• _The problem_: Would you reproduce exactly the lines below from the one holding "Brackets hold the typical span" through the one holding "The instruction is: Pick", inclusive, and no others?

Start of Block

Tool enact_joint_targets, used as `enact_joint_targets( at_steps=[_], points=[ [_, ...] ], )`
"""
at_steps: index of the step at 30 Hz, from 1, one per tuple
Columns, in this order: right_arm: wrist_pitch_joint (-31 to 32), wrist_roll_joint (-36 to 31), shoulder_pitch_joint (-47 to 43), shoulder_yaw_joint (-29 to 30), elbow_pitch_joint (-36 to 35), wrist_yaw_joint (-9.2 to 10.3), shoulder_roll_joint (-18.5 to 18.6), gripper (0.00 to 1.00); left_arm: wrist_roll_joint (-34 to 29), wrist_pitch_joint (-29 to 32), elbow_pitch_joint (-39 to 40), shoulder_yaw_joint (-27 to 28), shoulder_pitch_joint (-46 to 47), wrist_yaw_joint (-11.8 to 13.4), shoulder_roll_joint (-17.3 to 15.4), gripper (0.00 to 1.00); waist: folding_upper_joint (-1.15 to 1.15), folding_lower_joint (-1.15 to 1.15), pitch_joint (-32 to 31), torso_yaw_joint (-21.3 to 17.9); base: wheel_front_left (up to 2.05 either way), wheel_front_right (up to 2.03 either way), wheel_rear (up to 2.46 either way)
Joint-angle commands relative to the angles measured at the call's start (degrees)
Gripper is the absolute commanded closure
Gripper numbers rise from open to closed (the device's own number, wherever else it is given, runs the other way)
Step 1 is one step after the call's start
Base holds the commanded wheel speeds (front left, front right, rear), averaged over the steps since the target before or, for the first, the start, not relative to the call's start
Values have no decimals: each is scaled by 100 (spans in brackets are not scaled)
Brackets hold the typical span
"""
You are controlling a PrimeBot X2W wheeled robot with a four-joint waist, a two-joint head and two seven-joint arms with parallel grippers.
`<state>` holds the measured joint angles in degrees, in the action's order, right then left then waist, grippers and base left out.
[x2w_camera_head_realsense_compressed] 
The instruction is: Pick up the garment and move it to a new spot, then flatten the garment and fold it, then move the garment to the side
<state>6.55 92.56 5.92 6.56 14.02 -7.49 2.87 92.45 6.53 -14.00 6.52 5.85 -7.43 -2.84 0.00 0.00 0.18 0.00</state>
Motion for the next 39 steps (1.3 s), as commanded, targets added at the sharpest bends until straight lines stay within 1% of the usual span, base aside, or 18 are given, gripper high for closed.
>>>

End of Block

• _Answer for this exercise_:
Brackets hold the typical span
"""
You are controlling a PrimeBot X2W wheeled robot with a four-joint waist, a two-joint head and two seven-joint arms with parallel grippers.
`<state>` holds the measured joint angles in degrees, in the action's order, right then left then waist, grippers and base left out.
[x2w_camera_head_realsense_compressed] 
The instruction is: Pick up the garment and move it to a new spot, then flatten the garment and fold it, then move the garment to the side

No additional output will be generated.